Professor Cho Jae-weon at the Ulsan National Institute of Science and Technology designed an eco-friendly toilet called BeeVi—a portmanteau of bee and vision. The toilet connects to a lab that uses excrement to produce biogas and manure. It powers devices in the building such as a gas stove and a boiler.
“If we think out of the box, feces has precious value to make energy and manure. I have put this value into ecological circulation,” Cho told Reuters. An average person’s daily toilet habit can provide enough energy to power a car for three-quarters of a mile, he said.

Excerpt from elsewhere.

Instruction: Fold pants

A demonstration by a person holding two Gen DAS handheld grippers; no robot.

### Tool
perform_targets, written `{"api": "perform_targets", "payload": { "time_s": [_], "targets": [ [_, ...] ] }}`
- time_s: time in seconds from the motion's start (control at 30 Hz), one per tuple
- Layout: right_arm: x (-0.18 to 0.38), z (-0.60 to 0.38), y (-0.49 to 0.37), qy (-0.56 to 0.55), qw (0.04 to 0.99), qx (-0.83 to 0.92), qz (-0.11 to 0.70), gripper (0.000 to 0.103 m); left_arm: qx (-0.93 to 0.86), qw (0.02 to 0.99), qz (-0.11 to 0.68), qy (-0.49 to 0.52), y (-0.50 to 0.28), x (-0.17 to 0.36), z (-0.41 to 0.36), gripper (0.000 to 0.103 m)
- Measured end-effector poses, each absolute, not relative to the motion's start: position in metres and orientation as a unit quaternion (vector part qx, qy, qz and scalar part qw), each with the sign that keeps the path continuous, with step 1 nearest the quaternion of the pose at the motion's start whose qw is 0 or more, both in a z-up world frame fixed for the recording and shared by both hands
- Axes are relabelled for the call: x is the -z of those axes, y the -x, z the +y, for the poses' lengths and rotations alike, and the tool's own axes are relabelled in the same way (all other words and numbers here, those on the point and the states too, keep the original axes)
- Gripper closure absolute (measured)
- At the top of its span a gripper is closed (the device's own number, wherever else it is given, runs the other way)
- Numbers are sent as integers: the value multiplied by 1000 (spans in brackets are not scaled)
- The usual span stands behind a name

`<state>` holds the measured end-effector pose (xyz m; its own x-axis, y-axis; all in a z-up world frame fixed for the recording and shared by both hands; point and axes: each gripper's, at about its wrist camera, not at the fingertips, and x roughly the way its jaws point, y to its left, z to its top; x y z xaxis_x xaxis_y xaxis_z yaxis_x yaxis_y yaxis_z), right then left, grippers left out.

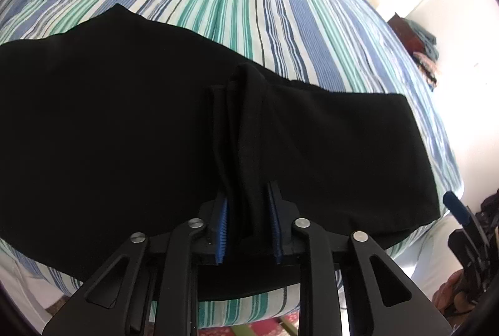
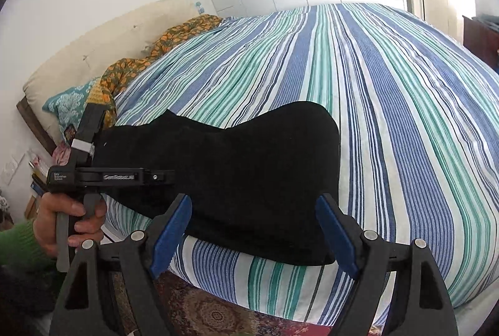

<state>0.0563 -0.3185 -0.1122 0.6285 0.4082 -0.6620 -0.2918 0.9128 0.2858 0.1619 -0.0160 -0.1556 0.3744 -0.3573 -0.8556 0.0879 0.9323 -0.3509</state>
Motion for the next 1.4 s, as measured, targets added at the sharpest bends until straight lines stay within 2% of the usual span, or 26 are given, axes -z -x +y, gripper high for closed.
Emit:
{"api": "perform_targets", "payload": {
  "time_s": [0.13,0.3,0.4,0.5,0.53,0.57,0.63,0.8,0.87,0.93,0.97,1.0,1.1,1.27,1.4],
  "targets": [
    [100,-320,-49,-63,906,-201,367,21,134,842,508,122,-152,133,4,91],
    [76,-318,-76,-91,899,-243,352,21,118,834,528,107,-150,151,14,90],
    [97,-302,-102,-99,868,-296,386,21,112,838,527,82,-152,153,10,88],
    [171,-296,-121,-104,812,-289,495,22,110,835,534,78,-151,157,10,86],
    [187,-297,-121,-108,802,-290,510,22,109,835,533,77,-151,157,11,86],
    [181,-298,-117,-105,814,-294,490,23,108,836,533,76,-151,158,11,85],
    [162,-293,-123,-100,806,-294,504,23,107,835,534,76,-151,159,11,85],
    [105,-299,-159,-158,822,-315,447,23,106,835,535,74,-149,161,11,83],
    [118,-299,-184,-169,810,-304,473,23,106,836,534,72,-147,161,13,82],
    [158,-305,-209,-177,783,-262,536,23,106,837,532,71,-146,162,13,79],
    [185,-310,-217,-196,757,-247,573,37,105,837,533,69,-146,162,13,79],
    [197,-319,-219,-218,752,-235,576,49,105,837,533,67,-145,163,13,79],
    [176,-343,-212,-279,757,-236,542,48,103,836,535,70,-147,163,13,78],
    [118,-355,-165,-267,790,-265,483,47,101,833,538,77,-148,163,15,78],
    [126,-343,-111,-241,806,-265,472,33,99,834,538,77,-148,162,14,77]
  ]
}}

Excrement earns students 10 Ggool per day, regardless of how much they…contribute. Ggool, which means honey in Korean, can only be used at an on-campus market to buy everyday goods. Students scan a QR code to pay in Ggool.
In a study published in 2016, the scientists behind BeeVi called Ggool “feces standard money (FSM)” and described the digital currency as an “artistic collaboration between scientists and artists as a means of achieving the forms of life depicted in Walden and Walden Two,” in reference to American writer Henry David Thoreau’s seminal works that explore naturalist themes.
And that may have had the intended effect on Ggool traders. “I had only ever thought that faeces are dirty, but now it is a treasure of great value to me,” postgraduate student Heo Hui-jin told Reuters at the on-campus market. Ggool isn’t a cryptocurrency and cannot be bought or mined anywhere outside the sewage system of the South Korean university.